• _Your objective_:
Could you retype the lines below, starting at the line holding "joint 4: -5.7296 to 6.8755" and stopping at the line holding "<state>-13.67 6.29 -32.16", inclusive? Copy them exactly and drop the images.

--- START ---

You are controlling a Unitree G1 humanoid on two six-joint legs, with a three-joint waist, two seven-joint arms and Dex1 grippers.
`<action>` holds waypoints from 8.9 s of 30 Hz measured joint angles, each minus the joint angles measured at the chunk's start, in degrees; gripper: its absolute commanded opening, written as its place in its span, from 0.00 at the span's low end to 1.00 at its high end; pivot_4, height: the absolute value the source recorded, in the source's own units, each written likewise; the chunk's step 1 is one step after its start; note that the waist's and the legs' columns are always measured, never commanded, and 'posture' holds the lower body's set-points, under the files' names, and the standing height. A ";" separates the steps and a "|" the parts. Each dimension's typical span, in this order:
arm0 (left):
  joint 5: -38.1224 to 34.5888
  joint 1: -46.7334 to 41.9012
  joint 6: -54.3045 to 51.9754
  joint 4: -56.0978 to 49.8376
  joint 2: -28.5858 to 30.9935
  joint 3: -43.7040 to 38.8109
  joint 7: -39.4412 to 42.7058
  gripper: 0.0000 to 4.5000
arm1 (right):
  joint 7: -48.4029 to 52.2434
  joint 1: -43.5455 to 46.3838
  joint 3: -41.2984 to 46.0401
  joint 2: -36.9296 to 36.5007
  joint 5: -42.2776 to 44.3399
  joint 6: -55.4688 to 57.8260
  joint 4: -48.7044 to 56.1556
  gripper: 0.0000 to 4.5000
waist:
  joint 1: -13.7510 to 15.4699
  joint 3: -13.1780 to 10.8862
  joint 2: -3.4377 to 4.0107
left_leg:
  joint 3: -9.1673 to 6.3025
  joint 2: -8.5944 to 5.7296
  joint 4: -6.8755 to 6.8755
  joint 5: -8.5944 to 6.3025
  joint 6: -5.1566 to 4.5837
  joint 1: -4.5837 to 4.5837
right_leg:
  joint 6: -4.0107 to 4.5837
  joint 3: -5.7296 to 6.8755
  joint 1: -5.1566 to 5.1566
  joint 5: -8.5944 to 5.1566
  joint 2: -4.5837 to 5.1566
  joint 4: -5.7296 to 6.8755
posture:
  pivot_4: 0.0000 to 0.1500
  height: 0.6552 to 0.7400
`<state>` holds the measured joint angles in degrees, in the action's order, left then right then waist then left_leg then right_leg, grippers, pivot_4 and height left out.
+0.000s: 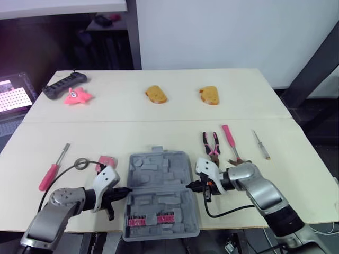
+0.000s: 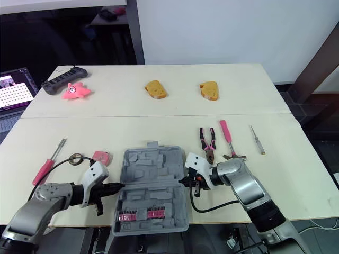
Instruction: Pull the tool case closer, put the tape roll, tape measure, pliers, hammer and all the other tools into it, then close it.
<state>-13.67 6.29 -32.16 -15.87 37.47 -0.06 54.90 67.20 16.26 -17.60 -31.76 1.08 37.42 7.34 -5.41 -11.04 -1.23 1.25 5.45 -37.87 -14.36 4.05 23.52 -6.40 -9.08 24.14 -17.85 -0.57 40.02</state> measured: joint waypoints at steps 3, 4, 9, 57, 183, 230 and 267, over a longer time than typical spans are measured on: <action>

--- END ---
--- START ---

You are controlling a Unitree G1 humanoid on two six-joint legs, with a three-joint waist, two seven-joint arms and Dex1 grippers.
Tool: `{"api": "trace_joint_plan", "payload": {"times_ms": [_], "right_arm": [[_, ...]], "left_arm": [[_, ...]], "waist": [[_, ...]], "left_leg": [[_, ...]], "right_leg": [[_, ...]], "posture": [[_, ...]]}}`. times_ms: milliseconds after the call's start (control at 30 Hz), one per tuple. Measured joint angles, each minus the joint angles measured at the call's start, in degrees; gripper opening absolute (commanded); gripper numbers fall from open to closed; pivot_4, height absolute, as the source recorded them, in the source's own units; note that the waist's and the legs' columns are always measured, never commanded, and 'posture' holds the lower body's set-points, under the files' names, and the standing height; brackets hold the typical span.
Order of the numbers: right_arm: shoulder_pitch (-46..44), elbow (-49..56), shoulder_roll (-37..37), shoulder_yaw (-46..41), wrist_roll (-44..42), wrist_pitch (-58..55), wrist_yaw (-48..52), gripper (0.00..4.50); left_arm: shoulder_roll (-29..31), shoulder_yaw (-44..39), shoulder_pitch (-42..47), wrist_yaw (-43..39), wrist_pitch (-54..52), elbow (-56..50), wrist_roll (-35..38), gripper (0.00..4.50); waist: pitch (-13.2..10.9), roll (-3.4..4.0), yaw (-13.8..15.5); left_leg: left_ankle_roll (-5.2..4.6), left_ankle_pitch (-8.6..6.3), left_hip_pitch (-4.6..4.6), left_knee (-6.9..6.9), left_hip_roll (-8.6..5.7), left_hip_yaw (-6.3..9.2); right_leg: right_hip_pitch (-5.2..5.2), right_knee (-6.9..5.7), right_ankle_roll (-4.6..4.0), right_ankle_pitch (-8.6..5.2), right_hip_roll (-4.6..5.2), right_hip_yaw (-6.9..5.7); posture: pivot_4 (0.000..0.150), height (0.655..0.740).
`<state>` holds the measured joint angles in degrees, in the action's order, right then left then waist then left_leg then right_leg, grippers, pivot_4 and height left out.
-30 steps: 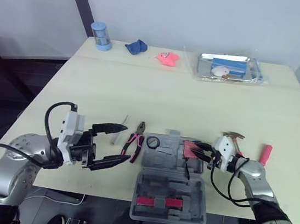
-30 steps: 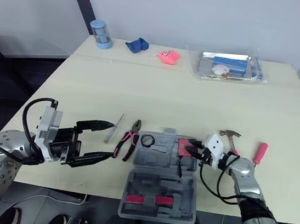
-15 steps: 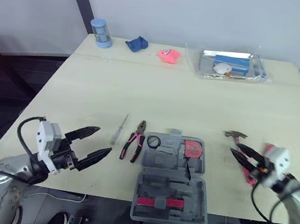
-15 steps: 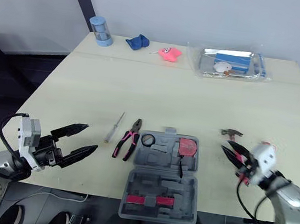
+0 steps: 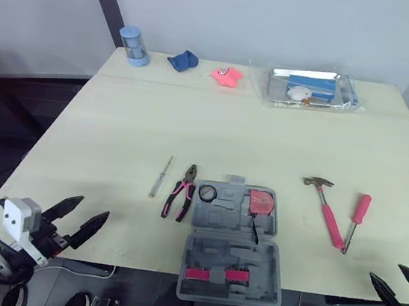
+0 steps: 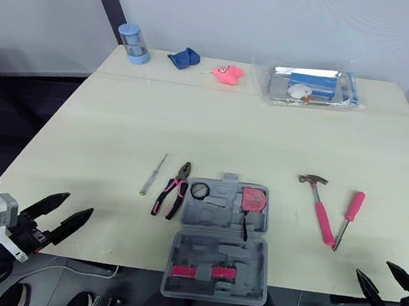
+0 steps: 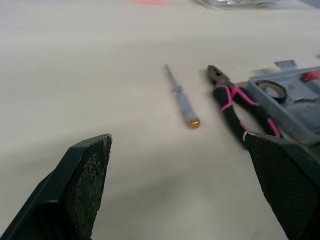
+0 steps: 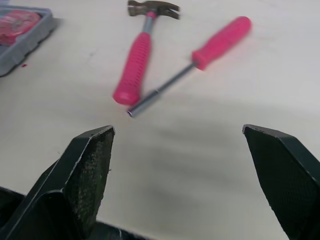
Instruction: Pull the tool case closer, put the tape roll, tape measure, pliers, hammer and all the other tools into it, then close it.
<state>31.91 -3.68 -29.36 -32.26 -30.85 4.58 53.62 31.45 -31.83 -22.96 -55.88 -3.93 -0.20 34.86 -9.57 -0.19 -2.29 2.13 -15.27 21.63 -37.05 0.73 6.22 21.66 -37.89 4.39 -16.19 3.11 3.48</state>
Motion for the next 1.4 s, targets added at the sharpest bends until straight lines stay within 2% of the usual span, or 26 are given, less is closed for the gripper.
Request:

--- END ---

• _Solved exercise_:
  joint 4: -5.7296 to 6.8755
posture:
  pivot_4: 0.0000 to 0.1500
  height: 0.6552 to 0.7400
`<state>` holds the measured joint angles in degrees, in the action's order, left then right then waist then left_leg then right_leg, grippers, pivot_4 and height left out.
+0.000s: 
+0.000s: 
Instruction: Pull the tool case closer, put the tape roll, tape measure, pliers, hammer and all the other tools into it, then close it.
<state>-13.67 6.29 -32.16 -15.87 37.47 -0.06 54.90 67.20 16.26 -17.60 -31.76 1.08 37.42 7.34 -5.41 -11.04 -1.23 1.25 5.45 -37.87 -14.36 4.05 23.52 -6.40 -9.08 24.14 -17.85 -0.57 40.02</state> measured: joint waypoints at steps 3, 4, 9, 57, 183, 230 and 267, over a longer time than typical spans are measured on: <action>

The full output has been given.